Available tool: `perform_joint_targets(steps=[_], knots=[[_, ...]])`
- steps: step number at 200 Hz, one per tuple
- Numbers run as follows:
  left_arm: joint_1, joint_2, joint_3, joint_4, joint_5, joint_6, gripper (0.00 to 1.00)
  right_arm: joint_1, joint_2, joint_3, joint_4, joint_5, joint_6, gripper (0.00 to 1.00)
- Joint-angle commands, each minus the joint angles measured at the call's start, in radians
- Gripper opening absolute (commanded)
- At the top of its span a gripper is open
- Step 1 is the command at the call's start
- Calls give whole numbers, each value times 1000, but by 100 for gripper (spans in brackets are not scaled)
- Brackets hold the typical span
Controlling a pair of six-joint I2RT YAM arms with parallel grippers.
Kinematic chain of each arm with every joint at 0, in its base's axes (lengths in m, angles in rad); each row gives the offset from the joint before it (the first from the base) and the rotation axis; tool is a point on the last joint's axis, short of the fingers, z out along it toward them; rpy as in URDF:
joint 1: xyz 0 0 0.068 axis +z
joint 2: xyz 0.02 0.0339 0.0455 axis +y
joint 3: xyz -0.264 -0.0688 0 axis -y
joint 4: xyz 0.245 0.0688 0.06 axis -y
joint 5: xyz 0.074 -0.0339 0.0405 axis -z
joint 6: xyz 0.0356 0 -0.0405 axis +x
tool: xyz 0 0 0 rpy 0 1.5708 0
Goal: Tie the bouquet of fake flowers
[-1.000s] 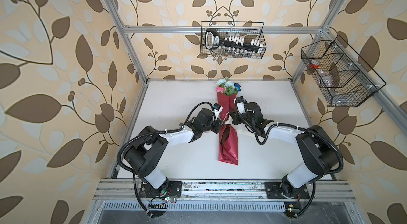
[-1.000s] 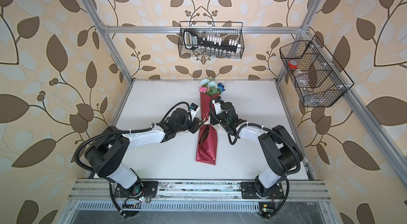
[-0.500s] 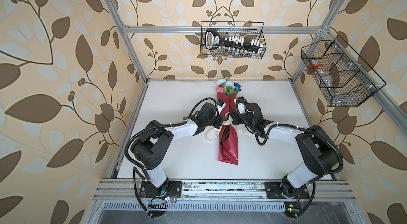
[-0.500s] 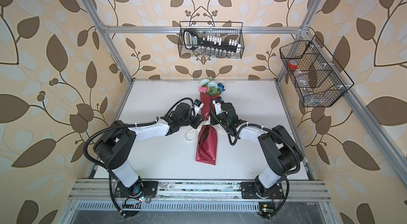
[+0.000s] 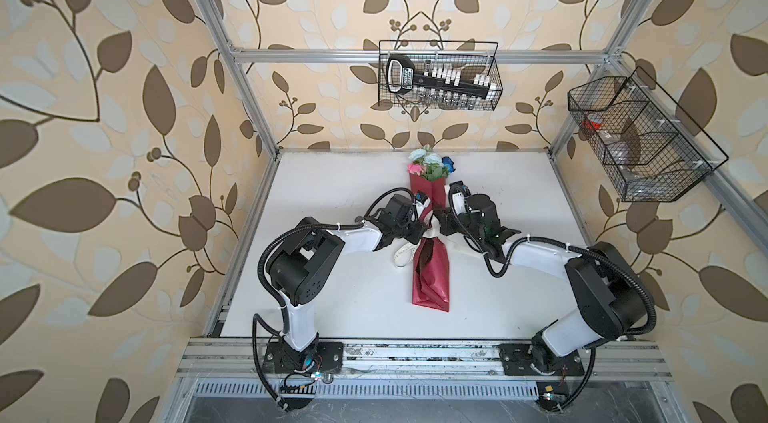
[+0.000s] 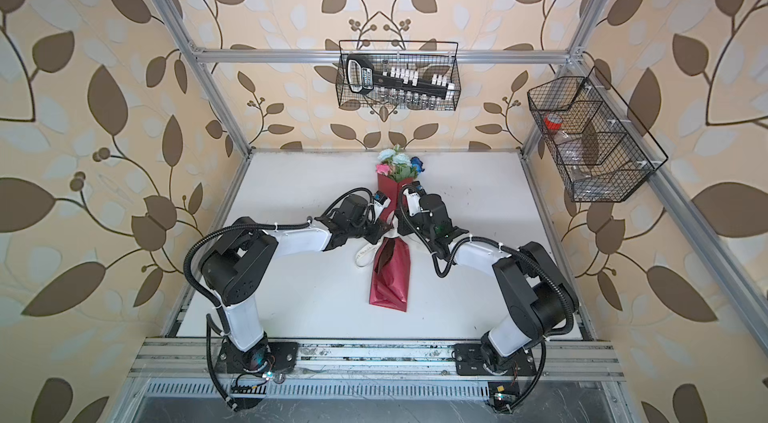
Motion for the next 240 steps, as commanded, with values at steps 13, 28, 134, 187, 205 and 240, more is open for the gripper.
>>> perform_joint_targets(steps=[13, 28, 134, 187, 205, 240], knots=[[7, 7, 17, 57, 46, -17, 23, 2, -32, -37, 11, 49, 13, 0], [7, 18, 31, 56, 54, -22, 0, 2, -37, -54, 13, 58, 21, 0], [7, -14, -12, 167, 47, -57, 0, 3, -203, -103, -142, 160, 259, 35], [7, -24, -21, 187, 44, -57, 0, 3, -245, -107, -158, 57, 456, 34], [7, -26, -26, 192, 39, -60, 0, 14, -210, -117, -94, -16, 512, 31], [5, -31, -34, 196, 36, -63, 0, 24, -136, -94, -61, -6, 495, 31]])
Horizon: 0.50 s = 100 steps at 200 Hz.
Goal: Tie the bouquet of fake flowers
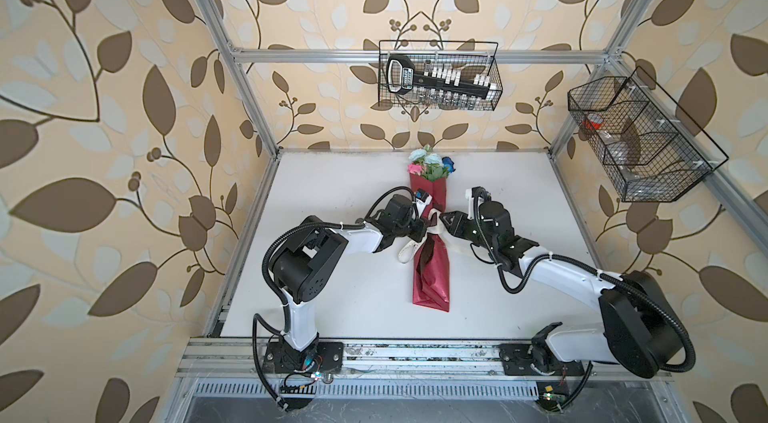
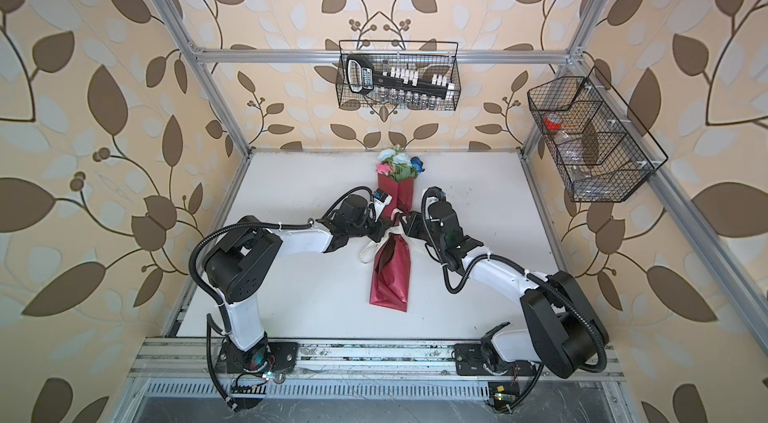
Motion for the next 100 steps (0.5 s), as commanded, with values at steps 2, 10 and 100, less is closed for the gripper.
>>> perform_joint_targets(steps=[2, 10, 100], knots=[[4, -49, -13, 50, -4, -9, 0, 6, 49, 4, 34, -26, 27, 31], [6, -50, -14, 52, -4, -9, 0, 7, 62, 11, 38, -24, 19, 31], [5, -50, -17, 55, 1, -10, 0, 18, 211, 96, 93, -29, 2, 31]])
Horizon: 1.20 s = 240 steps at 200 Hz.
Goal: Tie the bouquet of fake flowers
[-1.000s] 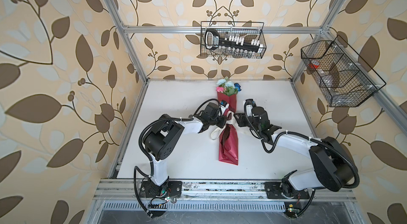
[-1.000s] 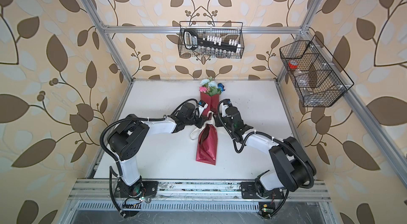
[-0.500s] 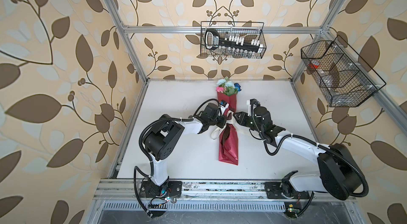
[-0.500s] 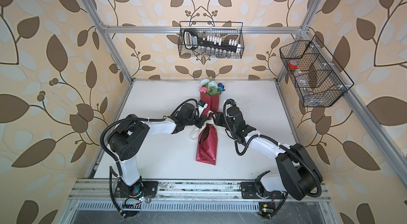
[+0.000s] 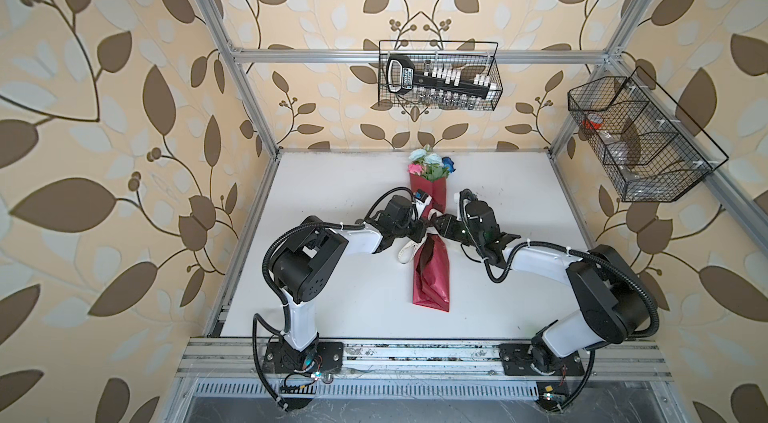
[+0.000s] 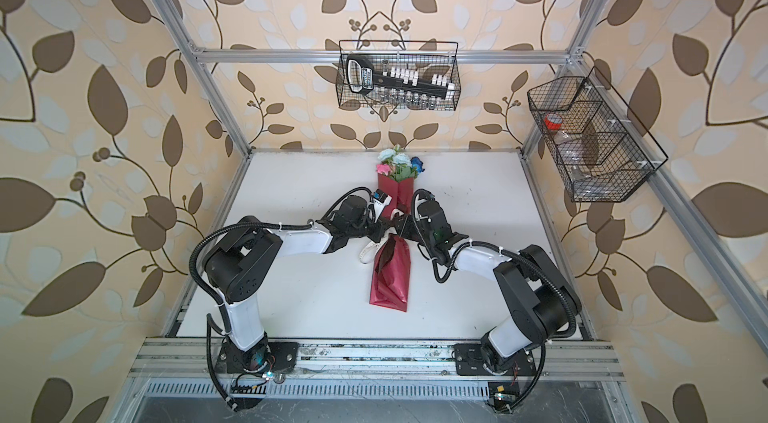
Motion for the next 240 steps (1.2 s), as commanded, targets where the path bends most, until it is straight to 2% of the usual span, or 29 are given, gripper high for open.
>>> perform_joint_targets(steps=[1, 60, 132, 170, 177, 189, 203, 240], knots=[[5, -49, -8, 42, 3, -9, 0, 7, 35, 38, 39, -7, -7, 30], [5, -56, -19, 54, 7, -7, 0, 9, 108, 89, 54, 33, -6, 31], [-4, -57, -24, 72, 13, 12, 0, 7, 181, 112, 86, 73, 43, 26], [-5, -78, -48, 90, 37, 16, 0, 7, 193, 119, 91, 82, 42, 0], [-5, -87, -56, 93, 35, 13, 0, 7, 191, 118, 91, 80, 39, 0], [-5, -115, -78, 100, 15, 1, 21, 6, 181, 115, 93, 75, 37, 0], [-2, -160, -98, 88, -2, -7, 32, 6, 163, 109, 96, 68, 33, 0], [17, -307, -148, -5, -30, -4, 37, 3, 102, 91, 96, 34, 39, 0]])
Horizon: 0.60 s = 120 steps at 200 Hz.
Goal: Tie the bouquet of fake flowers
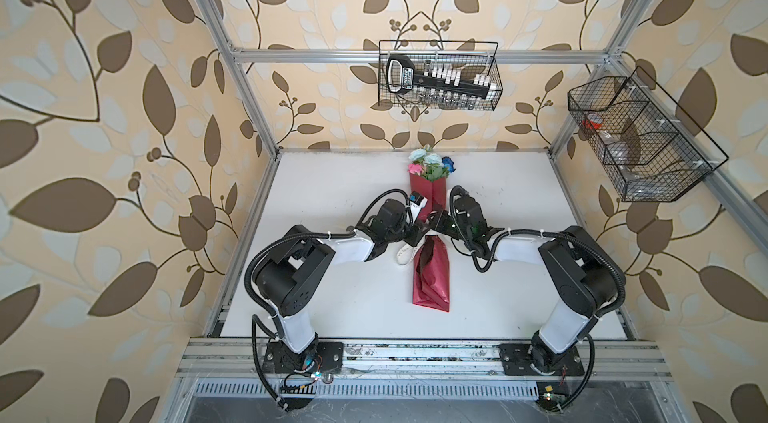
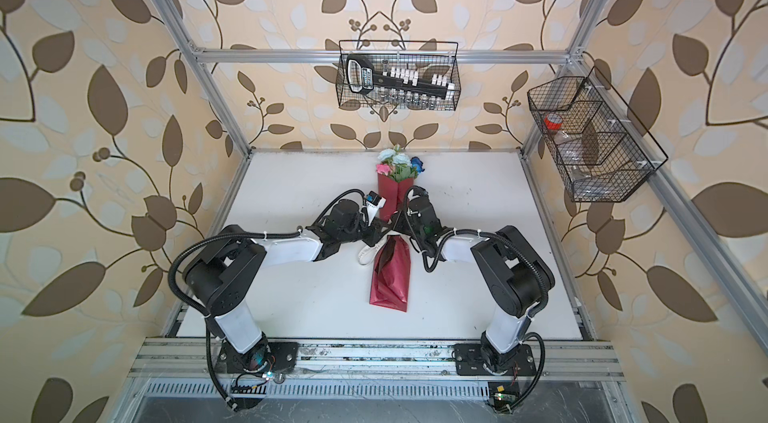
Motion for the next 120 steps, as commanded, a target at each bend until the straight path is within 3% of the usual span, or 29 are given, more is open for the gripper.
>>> perform_joint_targets(steps=[1, 66, 120], knots=[[19, -130, -24, -35, -22, 1, 37, -3, -58, 2, 15, -20, 1, 0], [116, -167, -48, -265, 87, 86, 33, -9, -92, -17, 14, -82, 22, 0], [118, -60, 42, -441, 223, 234, 30, -16, -114, -42, 5, -84, 26, 0]])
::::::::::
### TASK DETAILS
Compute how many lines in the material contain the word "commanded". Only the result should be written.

### RESULT FOR THIS EXERCISE
5